Solá acusó a Duhalde de postergar solución para la inseguridad

Felipe Solá desplegó ante Eduardo Duhalde un puñado de reproches ante lo que considera «falta» de apoyo del gobierno nacional en la lucha contra el delito en la provincia, donde la ola criminal no da respiro.

El viernes, de viaje hacia Córdoba, el gobernador le planteó al Presidente sus dudas por la demora de Nación para cumplir con dos promesas clave para contener, siquiera en parte, el caos delictivo en Buenos Aires.

Por un lado, el traslado de 3.700 presos bonaerenses a cárceles federales -para desinflar la superpoblación del sistema provincial-y, por otro, la presencia de Gendarmería en el control de zonas calientes del conurbano.

En su queja Solá tomó datos ciertos: la mudanza de maleantes que había prometido Juan José Al varez se efectuó, según una fuente provincial, «muy parcialmente» y actualmente está «interrumpida».

La intervención de los gendarmes, en tanto, demoró tres semanas y no cubrió las expectativas de los funcionarios bonaerenses. Incluso creó fricciones porque Gendarmería dijo que estaba «protegiendo» los accesos a Capital Federal.

Ese reproche, que Solá le arrimó el viernes a Duhalde, apuró un llamado de Alvarez a La Plata para reactivar el traslado de presos de Buenos Aires al Servicio Penitenciario Federal.

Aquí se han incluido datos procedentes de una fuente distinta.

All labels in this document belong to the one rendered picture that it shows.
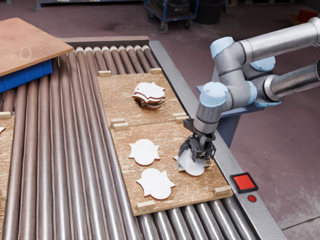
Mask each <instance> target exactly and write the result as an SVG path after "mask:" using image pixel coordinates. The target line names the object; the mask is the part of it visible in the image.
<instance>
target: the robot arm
mask: <svg viewBox="0 0 320 240"><path fill-rule="evenodd" d="M308 46H314V47H320V16H317V17H314V18H311V19H309V21H308V22H307V23H303V24H300V25H296V26H293V27H289V28H285V29H282V30H278V31H274V32H270V33H267V34H263V35H260V36H256V37H253V38H249V39H245V40H241V41H238V42H234V40H233V38H232V37H224V38H221V39H218V40H216V41H214V42H213V43H212V44H211V46H210V49H211V54H212V59H213V60H214V63H215V67H216V70H217V73H218V76H219V80H220V83H219V82H216V83H215V82H209V83H207V84H205V85H204V87H203V90H202V92H201V94H200V101H199V104H198V108H197V112H196V115H195V118H194V119H193V118H190V119H186V120H183V127H185V128H186V129H188V130H190V131H191V132H193V135H190V136H189V137H188V138H187V140H185V141H184V142H183V143H182V145H181V146H180V148H179V151H178V156H177V167H179V166H180V165H181V166H182V167H183V168H186V167H187V159H188V157H189V156H190V151H189V149H190V150H191V152H192V157H191V158H192V160H193V162H194V163H195V160H196V159H200V160H201V159H203V160H204V161H205V162H206V161H207V160H208V161H209V162H210V163H211V164H212V162H211V159H213V158H214V155H215V152H216V148H215V146H214V144H213V142H212V141H213V140H215V139H216V137H215V135H214V133H215V130H216V128H217V125H218V123H219V120H220V117H221V114H222V113H223V112H226V111H229V110H233V109H236V108H239V107H244V106H246V105H249V104H251V103H253V102H254V103H255V106H256V107H258V108H264V107H270V106H274V105H278V104H280V103H281V102H282V99H283V98H284V97H285V96H286V95H289V94H293V93H296V92H300V91H303V90H308V89H311V88H315V87H318V86H320V58H319V59H318V61H317V62H316V63H313V64H311V65H308V66H306V67H303V68H300V69H298V70H294V71H292V72H289V73H286V74H283V75H281V76H278V75H274V74H273V71H272V69H273V68H274V65H275V58H274V56H277V55H280V54H283V53H287V52H290V51H294V50H298V49H302V48H305V47H308ZM213 151H214V153H213V155H212V152H213ZM210 158H211V159H210Z"/></svg>
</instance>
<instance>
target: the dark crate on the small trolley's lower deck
mask: <svg viewBox="0 0 320 240"><path fill-rule="evenodd" d="M164 2H165V0H159V3H158V4H159V5H158V6H159V7H161V8H162V9H164ZM188 8H189V3H187V2H186V1H184V0H170V1H168V3H167V11H166V12H167V13H169V14H170V15H178V14H187V13H188Z"/></svg>
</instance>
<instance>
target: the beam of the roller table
mask: <svg viewBox="0 0 320 240"><path fill-rule="evenodd" d="M149 48H150V51H151V53H152V55H153V57H154V58H155V60H156V62H157V64H158V65H159V67H160V68H161V69H162V72H163V74H164V76H165V78H166V80H167V81H168V83H169V85H170V87H171V88H172V90H173V92H174V94H175V95H176V97H177V99H178V101H179V102H180V104H181V106H182V108H183V109H184V111H185V113H186V115H187V116H188V117H189V119H190V118H193V119H194V118H195V115H196V112H197V108H198V104H199V102H198V100H197V99H196V97H195V95H194V94H193V92H192V91H191V89H190V88H189V86H188V85H187V83H186V81H185V80H184V78H183V77H182V75H181V74H180V72H179V71H178V69H177V68H176V66H175V64H174V63H173V61H172V60H171V58H170V57H169V55H168V54H167V52H166V50H165V49H164V47H163V46H162V44H161V43H160V41H159V40H156V41H149ZM214 135H215V137H216V139H215V140H213V141H212V142H213V144H214V146H215V148H216V152H215V155H214V158H213V160H214V162H215V163H216V165H217V167H218V168H219V170H220V172H221V174H222V175H223V177H224V179H225V180H226V182H227V184H228V185H230V187H231V191H232V192H233V195H232V196H233V198H234V200H235V201H236V203H237V205H238V207H239V209H240V211H241V212H242V214H243V216H244V218H245V219H246V221H247V223H248V225H249V226H250V228H251V230H252V232H253V234H254V235H255V237H256V239H257V240H288V239H287V238H286V236H285V235H284V233H283V232H282V230H281V229H280V227H279V226H278V224H277V222H276V221H275V219H274V218H273V216H272V215H271V213H270V212H269V210H268V208H267V207H266V205H265V204H264V202H263V201H262V199H261V198H260V196H259V194H258V193H257V192H256V191H252V192H247V193H242V194H238V192H237V190H236V189H235V187H234V185H233V184H232V182H231V180H230V175H233V174H239V173H244V171H243V170H242V168H241V167H240V165H239V164H238V162H237V161H236V159H235V157H234V156H233V154H232V153H231V151H230V149H229V148H228V146H227V145H226V143H225V142H224V140H223V139H222V137H221V136H220V134H219V133H218V131H217V130H215V133H214ZM249 195H253V196H255V197H256V199H257V201H256V202H250V201H249V200H248V196H249Z"/></svg>
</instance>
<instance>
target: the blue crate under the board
mask: <svg viewBox="0 0 320 240"><path fill-rule="evenodd" d="M50 73H53V70H52V63H51V59H49V60H46V61H43V62H40V63H37V64H34V65H32V66H29V67H26V68H23V69H21V70H18V71H15V72H12V73H9V74H6V75H4V76H1V77H0V93H2V92H4V91H7V90H9V89H12V88H15V87H17V86H19V85H22V84H24V83H27V82H29V81H32V80H35V79H37V78H40V77H42V76H45V75H48V74H50Z"/></svg>
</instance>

Los operadores del felipismo prefieren no especular sobre el incumplimiento. Al menos, no sospechan de Duhalde. Pero rumian dudas sobre dos hombres del gabinete: el canciller Carlos Ruckauf y el propio Alvarez.

Sobre Alvarez, dicen que «quiere inquietar a Felipe»; a Ruckauf, en tanto, los operadores lo vinculan con lo que Solá afirmó el sábado por radio cuando denunció «operaciones políticas» sobre la crisis delictiva.

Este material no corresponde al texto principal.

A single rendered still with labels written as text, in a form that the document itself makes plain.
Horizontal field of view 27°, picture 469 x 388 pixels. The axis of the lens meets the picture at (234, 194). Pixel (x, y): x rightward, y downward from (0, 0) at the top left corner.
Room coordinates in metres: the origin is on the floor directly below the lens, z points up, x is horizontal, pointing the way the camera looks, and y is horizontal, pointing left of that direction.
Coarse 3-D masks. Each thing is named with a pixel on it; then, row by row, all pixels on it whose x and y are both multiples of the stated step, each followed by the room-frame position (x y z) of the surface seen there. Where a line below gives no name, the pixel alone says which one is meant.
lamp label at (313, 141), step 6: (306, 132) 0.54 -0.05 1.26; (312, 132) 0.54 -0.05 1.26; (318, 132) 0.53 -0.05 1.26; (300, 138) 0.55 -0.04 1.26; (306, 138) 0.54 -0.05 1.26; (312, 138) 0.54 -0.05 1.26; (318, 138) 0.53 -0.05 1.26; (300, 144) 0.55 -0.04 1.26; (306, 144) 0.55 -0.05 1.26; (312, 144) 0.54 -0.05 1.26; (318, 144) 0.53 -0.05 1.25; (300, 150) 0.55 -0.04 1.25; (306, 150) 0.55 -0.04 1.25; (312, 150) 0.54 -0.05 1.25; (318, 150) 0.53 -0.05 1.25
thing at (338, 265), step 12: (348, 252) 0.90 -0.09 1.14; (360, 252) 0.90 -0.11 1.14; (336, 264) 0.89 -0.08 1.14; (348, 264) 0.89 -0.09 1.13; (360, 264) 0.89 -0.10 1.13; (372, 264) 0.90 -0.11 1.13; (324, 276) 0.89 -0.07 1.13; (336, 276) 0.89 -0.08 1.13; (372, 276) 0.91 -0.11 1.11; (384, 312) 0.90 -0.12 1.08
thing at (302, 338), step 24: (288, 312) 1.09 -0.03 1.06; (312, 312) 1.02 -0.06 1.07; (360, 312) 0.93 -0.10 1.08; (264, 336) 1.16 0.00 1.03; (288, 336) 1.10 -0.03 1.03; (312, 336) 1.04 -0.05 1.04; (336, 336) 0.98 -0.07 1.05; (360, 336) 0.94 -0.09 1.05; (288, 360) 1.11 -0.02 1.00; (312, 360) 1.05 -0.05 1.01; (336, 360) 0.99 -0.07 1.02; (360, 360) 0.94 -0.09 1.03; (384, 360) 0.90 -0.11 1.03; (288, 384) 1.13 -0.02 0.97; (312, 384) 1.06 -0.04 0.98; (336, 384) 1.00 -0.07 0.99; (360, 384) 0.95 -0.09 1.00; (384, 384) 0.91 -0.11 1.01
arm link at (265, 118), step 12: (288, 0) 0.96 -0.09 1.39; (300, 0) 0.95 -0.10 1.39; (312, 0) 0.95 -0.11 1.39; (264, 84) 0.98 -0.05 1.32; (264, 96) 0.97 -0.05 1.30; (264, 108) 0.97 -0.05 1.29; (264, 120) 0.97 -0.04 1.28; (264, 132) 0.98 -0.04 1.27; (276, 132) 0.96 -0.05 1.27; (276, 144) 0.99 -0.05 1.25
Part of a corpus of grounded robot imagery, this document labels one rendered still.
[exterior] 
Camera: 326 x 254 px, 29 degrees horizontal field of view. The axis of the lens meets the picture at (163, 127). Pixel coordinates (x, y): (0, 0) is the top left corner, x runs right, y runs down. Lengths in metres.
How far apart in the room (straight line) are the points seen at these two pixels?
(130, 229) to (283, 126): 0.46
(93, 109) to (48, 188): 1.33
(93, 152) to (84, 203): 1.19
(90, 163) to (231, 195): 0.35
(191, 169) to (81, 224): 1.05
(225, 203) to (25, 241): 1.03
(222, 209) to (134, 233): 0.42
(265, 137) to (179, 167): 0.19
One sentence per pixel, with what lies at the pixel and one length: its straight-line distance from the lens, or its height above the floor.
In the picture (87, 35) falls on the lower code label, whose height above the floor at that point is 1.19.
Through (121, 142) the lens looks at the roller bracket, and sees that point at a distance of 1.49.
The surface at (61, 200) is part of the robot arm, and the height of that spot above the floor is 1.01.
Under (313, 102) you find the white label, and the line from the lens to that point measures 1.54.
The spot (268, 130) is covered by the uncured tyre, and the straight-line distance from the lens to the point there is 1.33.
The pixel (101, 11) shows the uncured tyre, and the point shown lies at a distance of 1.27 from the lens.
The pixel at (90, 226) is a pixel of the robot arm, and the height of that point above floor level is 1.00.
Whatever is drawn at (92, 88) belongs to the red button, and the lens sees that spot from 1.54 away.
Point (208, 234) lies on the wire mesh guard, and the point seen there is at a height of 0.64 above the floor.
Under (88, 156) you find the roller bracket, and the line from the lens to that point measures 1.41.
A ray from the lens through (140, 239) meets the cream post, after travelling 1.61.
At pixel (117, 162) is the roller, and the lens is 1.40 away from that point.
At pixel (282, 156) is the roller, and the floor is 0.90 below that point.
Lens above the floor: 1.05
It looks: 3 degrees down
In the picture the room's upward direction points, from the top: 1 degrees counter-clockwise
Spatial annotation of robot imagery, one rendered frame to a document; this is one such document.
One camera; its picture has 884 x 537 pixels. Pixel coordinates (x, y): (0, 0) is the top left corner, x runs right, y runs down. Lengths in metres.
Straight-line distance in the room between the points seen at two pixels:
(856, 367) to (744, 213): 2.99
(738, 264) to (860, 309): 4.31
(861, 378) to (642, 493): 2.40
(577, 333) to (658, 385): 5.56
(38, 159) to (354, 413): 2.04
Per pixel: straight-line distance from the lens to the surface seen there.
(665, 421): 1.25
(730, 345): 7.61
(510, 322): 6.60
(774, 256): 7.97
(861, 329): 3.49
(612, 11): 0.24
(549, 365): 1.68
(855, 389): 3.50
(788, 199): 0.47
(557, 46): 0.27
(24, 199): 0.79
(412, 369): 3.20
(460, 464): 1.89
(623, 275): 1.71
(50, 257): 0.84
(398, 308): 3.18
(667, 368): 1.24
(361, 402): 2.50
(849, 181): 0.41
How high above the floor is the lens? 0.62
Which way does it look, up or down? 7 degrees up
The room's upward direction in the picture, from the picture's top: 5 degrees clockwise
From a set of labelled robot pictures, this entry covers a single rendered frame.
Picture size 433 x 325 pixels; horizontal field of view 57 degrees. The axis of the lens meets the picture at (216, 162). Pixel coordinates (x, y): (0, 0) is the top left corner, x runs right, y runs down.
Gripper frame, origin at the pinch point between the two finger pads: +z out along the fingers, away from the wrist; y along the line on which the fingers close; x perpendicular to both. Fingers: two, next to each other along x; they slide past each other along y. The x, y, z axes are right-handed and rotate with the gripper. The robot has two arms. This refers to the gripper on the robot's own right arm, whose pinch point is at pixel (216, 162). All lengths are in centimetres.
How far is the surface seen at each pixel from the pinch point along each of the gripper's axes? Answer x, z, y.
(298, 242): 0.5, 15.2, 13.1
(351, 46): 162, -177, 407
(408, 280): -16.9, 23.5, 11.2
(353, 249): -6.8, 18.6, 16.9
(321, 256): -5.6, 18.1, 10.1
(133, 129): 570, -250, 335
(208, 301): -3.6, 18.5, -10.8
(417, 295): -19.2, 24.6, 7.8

«Hay un uso de la inseguridad con objetivos políticos» aseguró el gobernador sin dar nombres aunque, más tarde, en La Plata lo tradujeron.

En esencia Solá denuncia un intento para correr a
Juan Pablo Cafiero de Seguridad bonaerense a quien defiende ante la crítica del PJ -Juan Garivoto, jefe del bloque PJ, dijo que «99% del peronismo» no quiere al ministro-y del propio gabinete.

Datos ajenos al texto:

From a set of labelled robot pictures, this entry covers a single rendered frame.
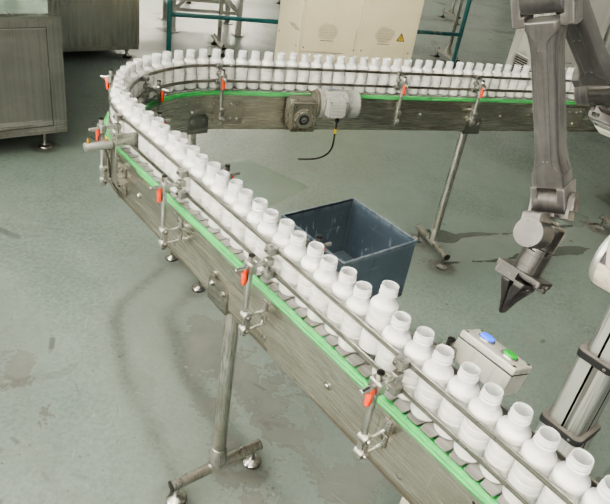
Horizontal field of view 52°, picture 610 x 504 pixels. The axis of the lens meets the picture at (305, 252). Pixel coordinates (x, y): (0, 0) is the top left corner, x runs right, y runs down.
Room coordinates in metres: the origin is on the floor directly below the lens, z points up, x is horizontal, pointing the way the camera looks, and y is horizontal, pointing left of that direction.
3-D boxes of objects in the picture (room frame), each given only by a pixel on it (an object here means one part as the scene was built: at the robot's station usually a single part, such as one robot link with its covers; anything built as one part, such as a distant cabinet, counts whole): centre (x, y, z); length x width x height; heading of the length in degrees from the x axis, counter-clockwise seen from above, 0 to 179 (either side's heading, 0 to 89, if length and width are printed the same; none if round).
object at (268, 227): (1.36, 0.10, 1.08); 0.06 x 0.06 x 0.17
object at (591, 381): (1.32, -0.82, 0.74); 0.11 x 0.11 x 0.40; 42
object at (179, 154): (1.71, 0.41, 1.08); 0.06 x 0.06 x 0.17
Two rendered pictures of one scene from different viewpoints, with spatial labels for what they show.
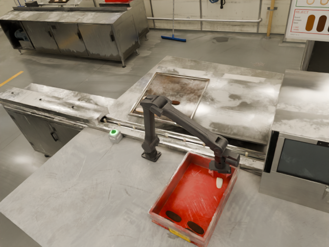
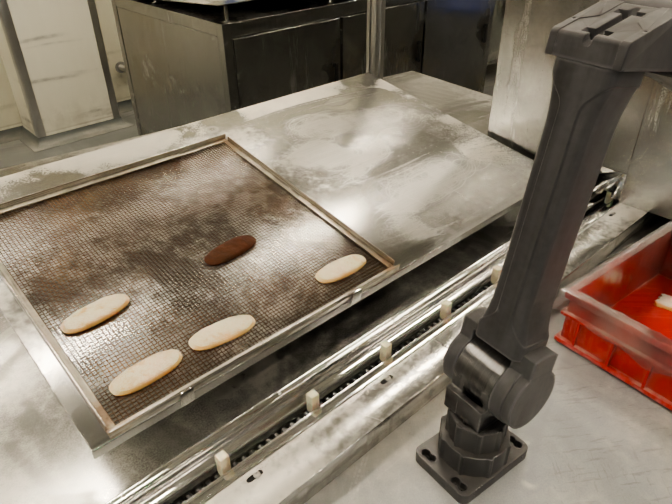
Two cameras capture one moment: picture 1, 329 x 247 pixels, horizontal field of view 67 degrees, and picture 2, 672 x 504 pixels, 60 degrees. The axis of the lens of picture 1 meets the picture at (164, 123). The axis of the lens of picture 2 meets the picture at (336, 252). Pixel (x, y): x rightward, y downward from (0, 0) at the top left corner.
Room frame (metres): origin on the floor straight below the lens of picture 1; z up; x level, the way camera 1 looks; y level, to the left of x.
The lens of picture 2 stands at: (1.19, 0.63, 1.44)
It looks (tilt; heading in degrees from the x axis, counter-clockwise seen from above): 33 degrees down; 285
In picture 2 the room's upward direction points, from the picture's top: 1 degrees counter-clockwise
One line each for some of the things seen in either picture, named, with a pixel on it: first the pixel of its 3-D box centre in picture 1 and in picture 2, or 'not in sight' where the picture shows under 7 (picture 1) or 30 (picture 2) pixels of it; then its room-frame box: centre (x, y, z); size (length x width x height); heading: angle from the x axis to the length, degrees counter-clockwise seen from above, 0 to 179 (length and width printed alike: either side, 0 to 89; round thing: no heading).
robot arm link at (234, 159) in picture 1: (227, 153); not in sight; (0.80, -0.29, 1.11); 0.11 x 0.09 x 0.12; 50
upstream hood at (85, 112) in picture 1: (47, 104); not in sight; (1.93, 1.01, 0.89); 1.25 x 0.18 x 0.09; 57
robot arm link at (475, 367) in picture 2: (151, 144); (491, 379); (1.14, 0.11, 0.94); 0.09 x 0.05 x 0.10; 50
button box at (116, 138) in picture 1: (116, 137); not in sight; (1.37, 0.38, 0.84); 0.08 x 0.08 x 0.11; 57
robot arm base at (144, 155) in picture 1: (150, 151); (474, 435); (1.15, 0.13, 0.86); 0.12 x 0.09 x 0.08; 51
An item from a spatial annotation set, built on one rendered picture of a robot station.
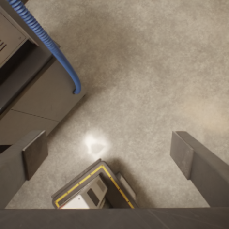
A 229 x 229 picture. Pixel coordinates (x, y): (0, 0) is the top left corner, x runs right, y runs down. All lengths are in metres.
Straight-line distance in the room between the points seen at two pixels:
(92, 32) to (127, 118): 0.89
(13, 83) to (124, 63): 0.98
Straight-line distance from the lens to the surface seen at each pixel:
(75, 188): 1.21
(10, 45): 0.80
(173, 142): 0.17
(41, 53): 0.86
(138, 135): 1.39
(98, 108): 1.45
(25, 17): 0.68
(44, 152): 0.17
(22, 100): 0.92
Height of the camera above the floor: 1.39
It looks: 79 degrees down

Es raro el ímpetu del gobernador por defender al frepasista, porque es un hecho que
Cafiero seguirá domiciliado en La Plata pero, a más tardar en un mes, se mudará de despacho, lejos de los uniformados.

Pero eso recién ocurrirá cuando se concrete el hiperanunciado relanzamiento del gabinete que promete Solá desde hace algunos días. Hasta entonces tendrá que seguir lidiando con el caos diario y el retaceo nacional.